Department of Genetics, Epigenetics Institute, Perelman School of Medicine, University of Pennsylvania, Philadelphia, PA, USA.
Nature. 2024 May;629(8010):136-145. doi: 10.1038/s41586-024-07278-3. Epub 2024 Apr 3.
Human centromeres have been traditionally very difficult to sequence and assemble owing to their repetitive nature and large size. As a result, patterns of human centromeric variation and models for their evolution and function remain incomplete, despite centromeres being among the most rapidly mutating regions. Here, using long-read sequencing, we completely sequenced and assembled all centromeres from a second human genome and compared it to the finished reference genome. We find that the two sets of centromeres show at least a 4.1-fold increase in single-nucleotide variation when compared with their unique flanks and vary up to 3-fold in size. Moreover, we find that 45.8% of centromeric sequence cannot be reliably aligned using standard methods owing to the emergence of new α-satellite higher-order repeats (HORs). DNA methylation and CENP-A chromatin immunoprecipitation experiments show that 26% of the centromeres differ in their kinetochore position by >500 kb. To understand evolutionary change, we selected six chromosomes and sequenced and assembled 31 orthologous centromeres from the common chimpanzee, orangutan and macaque genomes. Comparative analyses reveal a nearly complete turnover of α-satellite HORs, with characteristic idiosyncratic changes in α-satellite HORs for each species. Phylogenetic reconstruction of human haplotypes supports limited to no recombination between the short (p) and long (q) arms across centromeres and reveals that novel α-satellite HORs share a monophyletic origin, providing a strategy to estimate the rate of saltatory amplification and mutation of human centromeric DNA.
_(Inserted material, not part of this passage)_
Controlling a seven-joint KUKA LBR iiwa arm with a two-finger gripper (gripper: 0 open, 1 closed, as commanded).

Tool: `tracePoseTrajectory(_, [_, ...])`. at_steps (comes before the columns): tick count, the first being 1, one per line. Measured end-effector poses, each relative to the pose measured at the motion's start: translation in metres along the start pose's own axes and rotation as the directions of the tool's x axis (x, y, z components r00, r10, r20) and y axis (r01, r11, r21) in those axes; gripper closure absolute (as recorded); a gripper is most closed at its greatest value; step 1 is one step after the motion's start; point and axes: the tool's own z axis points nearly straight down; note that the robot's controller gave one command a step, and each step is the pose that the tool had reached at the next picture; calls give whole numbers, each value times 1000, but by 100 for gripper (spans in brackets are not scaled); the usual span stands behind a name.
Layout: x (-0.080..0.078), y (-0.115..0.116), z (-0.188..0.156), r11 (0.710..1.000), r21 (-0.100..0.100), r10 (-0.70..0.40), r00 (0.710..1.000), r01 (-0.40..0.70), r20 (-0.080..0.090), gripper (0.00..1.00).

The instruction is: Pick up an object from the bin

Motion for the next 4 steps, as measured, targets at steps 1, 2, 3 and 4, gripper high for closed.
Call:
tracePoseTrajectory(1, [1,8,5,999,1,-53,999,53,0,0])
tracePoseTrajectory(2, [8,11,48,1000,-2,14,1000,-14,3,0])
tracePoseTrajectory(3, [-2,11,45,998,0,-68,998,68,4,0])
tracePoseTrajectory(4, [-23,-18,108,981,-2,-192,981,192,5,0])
人类着丝粒由于其重复性质和较大的尺寸,传统上测序和组装非常困难。结果,尽管着丝粒是突变速度最快的区域之一,但人类着丝粒变异的模式和它们进化和功能的模型仍然不完整。在这里,我们使用长读测序技术,完全测序并组装了第二个人类基因组中的所有着丝粒,并将其与已完成的参考基因组进行了比较。我们发现,与它们独特的侧翼相比,两组着丝粒的单核苷酸变异至少增加了 4.1 倍,大小变化高达 3 倍。此外,我们发现由于新的α卫星高级重复(HOR)的出现,45.8%的着丝粒序列无法使用标准方法进行可靠比对。DNA 甲基化和 CENP-A 染色质免疫沉淀实验表明,26%的着丝粒的动粒位置差异超过 500 kb。为了了解进化变化,我们选择了六个染色体,并对普通黑猩猩、猩猩和猕猴基因组中的 31 个同源着丝粒进行了测序和组装。比较分析显示,α卫星 HOR 几乎完全发生了更替,每个物种的α卫星 HOR 都有特征性的独特变化。人类单倍型的系统发育重建支持着丝粒短臂(p)和长臂(q)之间的重组有限,揭示了新的α卫星 HOR 具有单系起源,这为估计人类着丝粒 DNA 的跳跃式扩增和突变提供了一种策略。